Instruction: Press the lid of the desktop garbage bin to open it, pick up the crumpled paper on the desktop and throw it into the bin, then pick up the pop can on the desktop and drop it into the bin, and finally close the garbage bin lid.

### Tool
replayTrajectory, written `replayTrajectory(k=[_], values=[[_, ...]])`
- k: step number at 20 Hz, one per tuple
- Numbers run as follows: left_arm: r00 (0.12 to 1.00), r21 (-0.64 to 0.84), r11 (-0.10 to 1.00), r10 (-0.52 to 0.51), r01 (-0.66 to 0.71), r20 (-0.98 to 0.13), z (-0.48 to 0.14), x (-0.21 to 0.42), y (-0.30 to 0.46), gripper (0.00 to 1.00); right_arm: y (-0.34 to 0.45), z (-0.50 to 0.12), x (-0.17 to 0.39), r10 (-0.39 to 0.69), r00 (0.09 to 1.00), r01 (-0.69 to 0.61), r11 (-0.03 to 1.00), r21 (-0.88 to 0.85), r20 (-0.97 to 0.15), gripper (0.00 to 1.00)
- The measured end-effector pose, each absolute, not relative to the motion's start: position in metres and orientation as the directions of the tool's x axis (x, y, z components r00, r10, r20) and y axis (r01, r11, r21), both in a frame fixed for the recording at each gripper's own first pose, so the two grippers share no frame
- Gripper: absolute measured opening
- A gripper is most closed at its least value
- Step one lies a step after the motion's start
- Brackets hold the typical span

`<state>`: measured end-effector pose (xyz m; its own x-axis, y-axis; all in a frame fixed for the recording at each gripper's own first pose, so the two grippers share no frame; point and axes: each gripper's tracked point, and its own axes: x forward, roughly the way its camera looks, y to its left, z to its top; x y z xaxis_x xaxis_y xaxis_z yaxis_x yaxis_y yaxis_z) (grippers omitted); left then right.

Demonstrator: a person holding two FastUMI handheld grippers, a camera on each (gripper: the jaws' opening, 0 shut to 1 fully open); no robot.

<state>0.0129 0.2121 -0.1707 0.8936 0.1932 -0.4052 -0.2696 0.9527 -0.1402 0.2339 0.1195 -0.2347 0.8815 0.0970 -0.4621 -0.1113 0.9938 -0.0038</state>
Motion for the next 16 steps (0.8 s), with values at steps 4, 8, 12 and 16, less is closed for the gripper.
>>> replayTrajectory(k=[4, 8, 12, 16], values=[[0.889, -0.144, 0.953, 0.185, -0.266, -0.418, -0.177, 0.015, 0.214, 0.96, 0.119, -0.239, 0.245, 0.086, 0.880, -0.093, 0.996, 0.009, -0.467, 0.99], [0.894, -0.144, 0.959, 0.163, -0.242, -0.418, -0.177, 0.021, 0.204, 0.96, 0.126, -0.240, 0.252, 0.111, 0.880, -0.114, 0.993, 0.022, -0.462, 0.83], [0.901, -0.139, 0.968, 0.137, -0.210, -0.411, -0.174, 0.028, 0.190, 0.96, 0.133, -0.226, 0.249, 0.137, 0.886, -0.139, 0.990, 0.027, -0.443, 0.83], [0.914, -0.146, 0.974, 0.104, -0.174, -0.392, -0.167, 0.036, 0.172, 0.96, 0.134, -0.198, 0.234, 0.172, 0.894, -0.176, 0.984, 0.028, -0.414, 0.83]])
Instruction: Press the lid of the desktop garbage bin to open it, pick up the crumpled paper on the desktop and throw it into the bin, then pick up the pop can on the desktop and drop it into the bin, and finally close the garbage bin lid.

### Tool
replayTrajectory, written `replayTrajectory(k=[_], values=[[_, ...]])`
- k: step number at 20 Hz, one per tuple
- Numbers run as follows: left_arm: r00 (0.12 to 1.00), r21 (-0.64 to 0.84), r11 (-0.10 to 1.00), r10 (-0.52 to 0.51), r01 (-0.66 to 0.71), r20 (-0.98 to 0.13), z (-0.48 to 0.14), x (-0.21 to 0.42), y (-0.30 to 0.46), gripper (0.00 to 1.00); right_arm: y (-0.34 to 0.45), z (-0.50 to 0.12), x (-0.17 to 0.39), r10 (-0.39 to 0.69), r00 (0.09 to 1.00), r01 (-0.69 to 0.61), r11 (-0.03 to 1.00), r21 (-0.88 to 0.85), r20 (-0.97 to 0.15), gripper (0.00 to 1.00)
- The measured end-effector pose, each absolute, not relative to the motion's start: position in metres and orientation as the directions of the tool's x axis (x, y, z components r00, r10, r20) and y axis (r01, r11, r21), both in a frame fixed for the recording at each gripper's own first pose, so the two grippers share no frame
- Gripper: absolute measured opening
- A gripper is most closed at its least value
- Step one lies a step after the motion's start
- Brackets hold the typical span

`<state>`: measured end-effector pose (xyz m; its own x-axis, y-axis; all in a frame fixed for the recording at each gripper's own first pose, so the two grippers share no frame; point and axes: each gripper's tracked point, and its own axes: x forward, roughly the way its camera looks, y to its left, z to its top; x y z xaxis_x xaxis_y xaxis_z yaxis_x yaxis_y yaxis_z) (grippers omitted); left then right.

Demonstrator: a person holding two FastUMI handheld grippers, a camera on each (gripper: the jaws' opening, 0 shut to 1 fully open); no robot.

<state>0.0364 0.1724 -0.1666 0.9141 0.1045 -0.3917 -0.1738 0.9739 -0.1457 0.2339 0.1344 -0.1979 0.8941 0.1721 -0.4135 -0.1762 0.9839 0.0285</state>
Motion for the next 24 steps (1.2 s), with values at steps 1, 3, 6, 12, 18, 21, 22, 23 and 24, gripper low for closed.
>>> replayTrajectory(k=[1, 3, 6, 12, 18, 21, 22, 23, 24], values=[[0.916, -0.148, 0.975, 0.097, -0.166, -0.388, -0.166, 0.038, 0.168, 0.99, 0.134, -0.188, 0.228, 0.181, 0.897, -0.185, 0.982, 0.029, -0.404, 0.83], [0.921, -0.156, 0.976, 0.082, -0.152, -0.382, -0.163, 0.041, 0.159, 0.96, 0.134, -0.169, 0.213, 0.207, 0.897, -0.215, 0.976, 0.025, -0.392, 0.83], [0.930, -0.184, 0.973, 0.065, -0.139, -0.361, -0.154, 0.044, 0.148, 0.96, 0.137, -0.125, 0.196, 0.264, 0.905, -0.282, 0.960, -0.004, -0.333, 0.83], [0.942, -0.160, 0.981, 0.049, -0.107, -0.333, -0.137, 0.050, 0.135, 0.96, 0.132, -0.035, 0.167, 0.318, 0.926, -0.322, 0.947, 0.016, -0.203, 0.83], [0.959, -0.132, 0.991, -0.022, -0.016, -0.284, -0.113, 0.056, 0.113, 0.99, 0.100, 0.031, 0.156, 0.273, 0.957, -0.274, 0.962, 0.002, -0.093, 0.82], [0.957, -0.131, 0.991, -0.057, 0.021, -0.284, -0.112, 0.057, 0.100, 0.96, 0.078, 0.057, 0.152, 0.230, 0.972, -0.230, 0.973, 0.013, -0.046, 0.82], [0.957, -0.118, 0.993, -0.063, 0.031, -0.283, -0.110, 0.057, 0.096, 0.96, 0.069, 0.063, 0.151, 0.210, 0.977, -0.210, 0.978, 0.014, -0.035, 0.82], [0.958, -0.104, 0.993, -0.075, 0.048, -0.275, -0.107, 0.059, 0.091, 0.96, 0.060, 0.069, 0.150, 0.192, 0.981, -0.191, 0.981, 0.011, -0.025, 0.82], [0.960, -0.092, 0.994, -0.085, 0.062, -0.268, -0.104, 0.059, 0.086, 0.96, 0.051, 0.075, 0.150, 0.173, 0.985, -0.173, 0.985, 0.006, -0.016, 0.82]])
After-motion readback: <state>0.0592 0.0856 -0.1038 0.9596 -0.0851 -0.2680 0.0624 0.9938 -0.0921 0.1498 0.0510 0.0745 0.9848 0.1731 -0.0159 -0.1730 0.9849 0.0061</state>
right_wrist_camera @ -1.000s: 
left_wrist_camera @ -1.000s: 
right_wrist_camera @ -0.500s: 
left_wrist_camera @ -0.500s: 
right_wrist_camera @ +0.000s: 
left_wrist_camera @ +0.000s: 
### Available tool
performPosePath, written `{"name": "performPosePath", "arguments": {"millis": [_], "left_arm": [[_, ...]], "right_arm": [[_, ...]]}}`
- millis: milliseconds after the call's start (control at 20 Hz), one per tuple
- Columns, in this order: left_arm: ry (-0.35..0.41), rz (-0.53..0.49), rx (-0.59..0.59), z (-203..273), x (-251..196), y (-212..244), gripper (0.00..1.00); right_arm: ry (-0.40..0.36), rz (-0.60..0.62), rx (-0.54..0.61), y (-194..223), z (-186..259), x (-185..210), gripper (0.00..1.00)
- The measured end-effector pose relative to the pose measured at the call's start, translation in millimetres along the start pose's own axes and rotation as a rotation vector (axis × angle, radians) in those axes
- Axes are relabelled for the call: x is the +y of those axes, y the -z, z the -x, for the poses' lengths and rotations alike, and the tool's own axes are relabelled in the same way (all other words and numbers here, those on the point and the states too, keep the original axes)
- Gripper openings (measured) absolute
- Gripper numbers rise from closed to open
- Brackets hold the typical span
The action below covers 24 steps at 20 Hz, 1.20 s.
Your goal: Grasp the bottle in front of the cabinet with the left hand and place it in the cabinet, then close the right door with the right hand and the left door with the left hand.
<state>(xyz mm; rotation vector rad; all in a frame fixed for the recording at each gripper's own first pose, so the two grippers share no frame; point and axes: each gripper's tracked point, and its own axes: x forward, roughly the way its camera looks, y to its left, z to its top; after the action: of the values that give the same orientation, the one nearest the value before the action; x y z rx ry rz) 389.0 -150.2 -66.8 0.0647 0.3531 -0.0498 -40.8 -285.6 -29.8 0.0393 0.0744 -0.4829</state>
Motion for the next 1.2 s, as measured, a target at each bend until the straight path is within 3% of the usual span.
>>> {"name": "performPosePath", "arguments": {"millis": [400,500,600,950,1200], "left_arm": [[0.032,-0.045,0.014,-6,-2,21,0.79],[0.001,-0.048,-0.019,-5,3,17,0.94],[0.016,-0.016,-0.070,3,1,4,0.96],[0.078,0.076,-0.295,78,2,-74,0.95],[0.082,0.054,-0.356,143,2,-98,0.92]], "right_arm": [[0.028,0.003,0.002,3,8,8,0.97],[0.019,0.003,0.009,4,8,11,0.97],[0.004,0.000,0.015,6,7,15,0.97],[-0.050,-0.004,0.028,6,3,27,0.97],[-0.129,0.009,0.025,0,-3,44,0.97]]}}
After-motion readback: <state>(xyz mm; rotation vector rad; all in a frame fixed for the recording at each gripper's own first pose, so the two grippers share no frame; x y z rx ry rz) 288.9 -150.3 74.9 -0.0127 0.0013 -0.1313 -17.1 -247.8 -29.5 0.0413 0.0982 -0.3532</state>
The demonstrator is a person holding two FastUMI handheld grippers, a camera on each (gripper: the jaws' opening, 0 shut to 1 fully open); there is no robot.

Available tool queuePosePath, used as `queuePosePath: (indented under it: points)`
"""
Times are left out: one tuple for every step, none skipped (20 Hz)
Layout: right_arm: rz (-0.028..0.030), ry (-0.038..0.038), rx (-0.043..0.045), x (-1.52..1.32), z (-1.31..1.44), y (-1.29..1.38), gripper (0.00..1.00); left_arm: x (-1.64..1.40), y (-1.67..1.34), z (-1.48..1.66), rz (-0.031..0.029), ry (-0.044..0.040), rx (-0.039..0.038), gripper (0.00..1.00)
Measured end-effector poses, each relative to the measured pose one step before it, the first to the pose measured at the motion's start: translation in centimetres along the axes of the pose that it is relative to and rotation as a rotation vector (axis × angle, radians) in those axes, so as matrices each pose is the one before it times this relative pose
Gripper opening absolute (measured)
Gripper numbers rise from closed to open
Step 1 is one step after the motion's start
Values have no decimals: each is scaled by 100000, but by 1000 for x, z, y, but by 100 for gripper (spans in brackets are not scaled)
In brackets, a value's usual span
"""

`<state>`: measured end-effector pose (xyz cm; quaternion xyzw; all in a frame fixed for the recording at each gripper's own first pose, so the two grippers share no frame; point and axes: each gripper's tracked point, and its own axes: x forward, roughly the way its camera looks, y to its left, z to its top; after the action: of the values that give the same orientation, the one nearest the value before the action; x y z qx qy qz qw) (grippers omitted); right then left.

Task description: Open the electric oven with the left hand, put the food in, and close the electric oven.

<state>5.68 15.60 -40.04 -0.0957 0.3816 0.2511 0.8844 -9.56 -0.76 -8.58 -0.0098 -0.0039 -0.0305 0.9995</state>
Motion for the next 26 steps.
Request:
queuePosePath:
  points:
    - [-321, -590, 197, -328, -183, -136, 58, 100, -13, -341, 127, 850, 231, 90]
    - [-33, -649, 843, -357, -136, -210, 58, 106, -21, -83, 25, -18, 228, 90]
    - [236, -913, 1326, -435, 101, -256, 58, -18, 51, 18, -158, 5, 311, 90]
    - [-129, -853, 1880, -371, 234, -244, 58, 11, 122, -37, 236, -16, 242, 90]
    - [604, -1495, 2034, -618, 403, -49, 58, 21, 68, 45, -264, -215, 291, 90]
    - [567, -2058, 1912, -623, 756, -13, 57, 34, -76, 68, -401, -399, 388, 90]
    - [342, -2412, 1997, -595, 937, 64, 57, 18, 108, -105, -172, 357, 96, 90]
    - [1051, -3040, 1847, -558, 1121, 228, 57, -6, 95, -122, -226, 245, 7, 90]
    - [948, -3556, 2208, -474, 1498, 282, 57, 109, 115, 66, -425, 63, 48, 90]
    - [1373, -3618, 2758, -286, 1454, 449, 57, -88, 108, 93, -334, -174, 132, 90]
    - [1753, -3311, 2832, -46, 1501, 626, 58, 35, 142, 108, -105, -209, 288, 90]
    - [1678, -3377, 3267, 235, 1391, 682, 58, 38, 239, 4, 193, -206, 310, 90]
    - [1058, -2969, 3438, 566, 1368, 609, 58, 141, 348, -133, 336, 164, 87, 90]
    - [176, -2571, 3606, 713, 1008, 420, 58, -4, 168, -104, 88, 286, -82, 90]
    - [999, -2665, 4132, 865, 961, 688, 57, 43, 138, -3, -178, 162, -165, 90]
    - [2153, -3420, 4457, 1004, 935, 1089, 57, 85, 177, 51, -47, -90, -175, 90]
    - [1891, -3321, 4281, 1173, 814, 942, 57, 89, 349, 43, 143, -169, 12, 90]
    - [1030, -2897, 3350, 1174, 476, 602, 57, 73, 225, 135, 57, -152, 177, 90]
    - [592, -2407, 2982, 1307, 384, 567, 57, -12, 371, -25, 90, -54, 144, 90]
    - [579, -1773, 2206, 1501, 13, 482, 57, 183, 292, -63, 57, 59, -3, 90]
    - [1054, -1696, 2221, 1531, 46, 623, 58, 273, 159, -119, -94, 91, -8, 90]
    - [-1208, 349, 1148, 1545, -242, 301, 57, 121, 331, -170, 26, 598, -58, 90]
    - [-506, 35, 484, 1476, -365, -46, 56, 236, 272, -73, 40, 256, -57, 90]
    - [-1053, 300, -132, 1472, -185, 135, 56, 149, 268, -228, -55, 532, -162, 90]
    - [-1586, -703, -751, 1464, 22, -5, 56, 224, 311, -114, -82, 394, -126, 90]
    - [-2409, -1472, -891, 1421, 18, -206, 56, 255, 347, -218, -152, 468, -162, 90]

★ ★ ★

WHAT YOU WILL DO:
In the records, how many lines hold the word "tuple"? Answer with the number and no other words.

WRITTEN SOLUTION:
4